* [Problem]: Please reproduce every entry below without omitting a single line.

* [Dataset records]:
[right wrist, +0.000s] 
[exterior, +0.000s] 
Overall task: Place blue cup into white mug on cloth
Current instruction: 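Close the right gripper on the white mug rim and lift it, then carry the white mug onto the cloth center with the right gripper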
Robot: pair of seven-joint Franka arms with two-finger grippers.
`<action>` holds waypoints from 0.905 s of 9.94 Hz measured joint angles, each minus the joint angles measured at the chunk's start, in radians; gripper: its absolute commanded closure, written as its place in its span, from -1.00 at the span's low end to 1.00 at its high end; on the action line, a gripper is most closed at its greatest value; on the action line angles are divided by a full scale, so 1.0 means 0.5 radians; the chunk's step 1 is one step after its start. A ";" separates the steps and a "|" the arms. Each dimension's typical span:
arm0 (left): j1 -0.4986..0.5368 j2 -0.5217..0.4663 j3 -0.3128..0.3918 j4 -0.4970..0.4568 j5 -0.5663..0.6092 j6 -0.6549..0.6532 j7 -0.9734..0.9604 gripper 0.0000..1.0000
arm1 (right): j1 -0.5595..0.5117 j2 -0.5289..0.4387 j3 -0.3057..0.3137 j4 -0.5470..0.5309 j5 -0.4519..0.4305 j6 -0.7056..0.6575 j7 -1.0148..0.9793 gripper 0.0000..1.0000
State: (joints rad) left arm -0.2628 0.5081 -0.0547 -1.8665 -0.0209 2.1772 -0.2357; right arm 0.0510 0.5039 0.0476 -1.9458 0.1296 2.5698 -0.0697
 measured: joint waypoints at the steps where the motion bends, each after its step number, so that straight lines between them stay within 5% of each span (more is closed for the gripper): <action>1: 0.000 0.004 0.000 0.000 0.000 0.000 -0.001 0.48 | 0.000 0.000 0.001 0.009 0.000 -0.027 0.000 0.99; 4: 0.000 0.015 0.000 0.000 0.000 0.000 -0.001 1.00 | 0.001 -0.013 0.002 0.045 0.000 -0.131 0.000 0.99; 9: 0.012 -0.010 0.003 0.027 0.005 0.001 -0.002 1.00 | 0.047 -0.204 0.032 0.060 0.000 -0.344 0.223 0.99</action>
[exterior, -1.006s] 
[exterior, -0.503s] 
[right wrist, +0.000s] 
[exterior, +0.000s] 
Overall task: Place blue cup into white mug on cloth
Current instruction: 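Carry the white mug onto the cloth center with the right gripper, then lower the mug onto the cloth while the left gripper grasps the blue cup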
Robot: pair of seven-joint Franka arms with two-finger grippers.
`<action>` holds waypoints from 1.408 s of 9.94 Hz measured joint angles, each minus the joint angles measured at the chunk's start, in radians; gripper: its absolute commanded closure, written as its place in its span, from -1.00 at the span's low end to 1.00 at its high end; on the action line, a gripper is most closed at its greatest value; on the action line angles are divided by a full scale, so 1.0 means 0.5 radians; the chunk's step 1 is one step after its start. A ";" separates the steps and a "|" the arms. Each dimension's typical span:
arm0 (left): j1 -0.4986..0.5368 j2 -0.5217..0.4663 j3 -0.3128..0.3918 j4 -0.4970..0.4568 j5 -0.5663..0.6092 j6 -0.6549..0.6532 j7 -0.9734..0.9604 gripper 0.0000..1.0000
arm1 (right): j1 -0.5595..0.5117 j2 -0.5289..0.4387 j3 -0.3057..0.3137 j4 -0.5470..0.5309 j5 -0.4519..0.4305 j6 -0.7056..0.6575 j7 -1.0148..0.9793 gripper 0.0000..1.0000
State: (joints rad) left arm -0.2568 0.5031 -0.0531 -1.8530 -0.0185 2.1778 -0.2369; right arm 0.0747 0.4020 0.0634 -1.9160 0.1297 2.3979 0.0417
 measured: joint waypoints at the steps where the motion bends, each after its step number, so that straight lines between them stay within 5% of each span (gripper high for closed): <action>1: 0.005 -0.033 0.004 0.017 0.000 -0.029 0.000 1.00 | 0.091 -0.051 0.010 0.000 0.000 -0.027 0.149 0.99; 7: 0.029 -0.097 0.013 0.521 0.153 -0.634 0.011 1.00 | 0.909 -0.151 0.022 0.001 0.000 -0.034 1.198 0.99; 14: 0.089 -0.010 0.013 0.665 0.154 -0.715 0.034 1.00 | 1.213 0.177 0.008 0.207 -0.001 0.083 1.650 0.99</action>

* [Exercise solution]:
[right wrist, +0.000s] 
[exterior, +0.000s] 
Overall task: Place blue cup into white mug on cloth
Current instruction: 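Close the right gripper on the white mug rim and lift it, then carry the white mug onto the cloth center with the right gripper
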Robot: pair of seven-joint Franka arms with two-finger grippers.
`<action>` holds waypoints from 0.905 s of 9.94 Hz measured joint angles, each minus the joint angles measured at the chunk's start, in radians; gripper: its absolute commanded closure, written as its place in its span, from -1.00 at the span's low end to 1.00 at its high end; on the action line, a gripper is most closed at its greatest value; on the action line angles are divided by a full scale, so 1.0 means 0.5 radians; the chunk's step 1 is one step after its start. A ";" separates the steps and a "|" the arms. Each dimension's typical span:
arm0 (left): j1 -0.4986..0.5368 j2 -0.5217..0.4663 j3 -0.3128..0.3918 j4 -0.4970..0.4568 j5 -0.5663..0.6092 j6 -0.6549..0.6532 j7 -0.9734..0.9604 gripper 0.0000..1.0000
arm1 (right): j1 -0.5595..0.5117 j2 -0.5289..0.4387 j3 -0.3057..0.3137 j4 -0.5470..0.5309 j5 -0.4519..0.4305 j6 -0.7056..0.6575 j7 -1.0148..0.9793 gripper 0.0000..1.0000
State: (joints rad) left arm -0.2628 0.5081 -0.0547 -1.8665 -0.0209 2.1772 -0.2357; right arm 0.0510 0.5039 0.0476 -1.9458 0.1296 2.5698 -0.0697
 measured: joint waypoints at the steps where the motion bends, each after its step number, so that straight lines between them stay within 5% of each span (more is closed for the gripper): <action>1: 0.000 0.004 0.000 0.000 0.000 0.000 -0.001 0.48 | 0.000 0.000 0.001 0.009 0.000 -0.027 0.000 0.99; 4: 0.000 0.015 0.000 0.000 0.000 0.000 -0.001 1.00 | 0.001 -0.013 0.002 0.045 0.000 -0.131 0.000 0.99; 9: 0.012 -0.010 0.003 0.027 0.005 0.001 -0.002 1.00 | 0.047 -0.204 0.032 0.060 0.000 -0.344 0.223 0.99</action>
[exterior, -1.006s] 
[exterior, -0.503s] 
[right wrist, +0.000s] 
[exterior, +0.000s] 
Overall task: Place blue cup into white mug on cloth
Current instruction: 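Carry the white mug onto the cloth center with the right gripper, then lower the mug onto the cloth while the left gripper grasps the blue cup
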Robot: pair of seven-joint Franka arms with two-finger grippers.
`<action>` holds waypoints from 1.408 s of 9.94 Hz measured joint angles, each minus the joint angles measured at the chunk's start, in radians; gripper: its absolute commanded closure, written as its place in its span, from -1.00 at the span's low end to 1.00 at its high end; on the action line, a gripper is most closed at its greatest value; on the action line angles are divided by a full scale, so 1.0 means 0.5 radians; the chunk's step 1 is one step after its start. A ";" separates the steps and a "|" the arms. Each dimension's typical span:
arm0 (left): j1 -0.4986..0.5368 j2 -0.5217..0.4663 j3 -0.3128..0.3918 j4 -0.4970..0.4568 j5 -0.5663..0.6092 j6 -0.6549..0.6532 j7 -0.9734..0.9604 gripper 0.0000..1.0000
arm1 (right): j1 -0.5595..0.5117 j2 -0.5289..0.4387 j3 -0.3057..0.3137 j4 -0.5470..0.5309 j5 -0.4519..0.4305 j6 -0.7056..0.6575 j7 -1.0148..0.9793 gripper 0.0000..1.0000
State: (joints rad) left arm -0.2568 0.5031 -0.0531 -1.8530 -0.0185 2.1778 -0.2369; right arm 0.0747 0.4020 0.0634 -1.9160 0.1297 2.3979 0.0417
 measured: joint waypoints at the steps where the motion bends, each after its step number, so that straight lines between them stay within 5% of each span (gripper high for closed): <action>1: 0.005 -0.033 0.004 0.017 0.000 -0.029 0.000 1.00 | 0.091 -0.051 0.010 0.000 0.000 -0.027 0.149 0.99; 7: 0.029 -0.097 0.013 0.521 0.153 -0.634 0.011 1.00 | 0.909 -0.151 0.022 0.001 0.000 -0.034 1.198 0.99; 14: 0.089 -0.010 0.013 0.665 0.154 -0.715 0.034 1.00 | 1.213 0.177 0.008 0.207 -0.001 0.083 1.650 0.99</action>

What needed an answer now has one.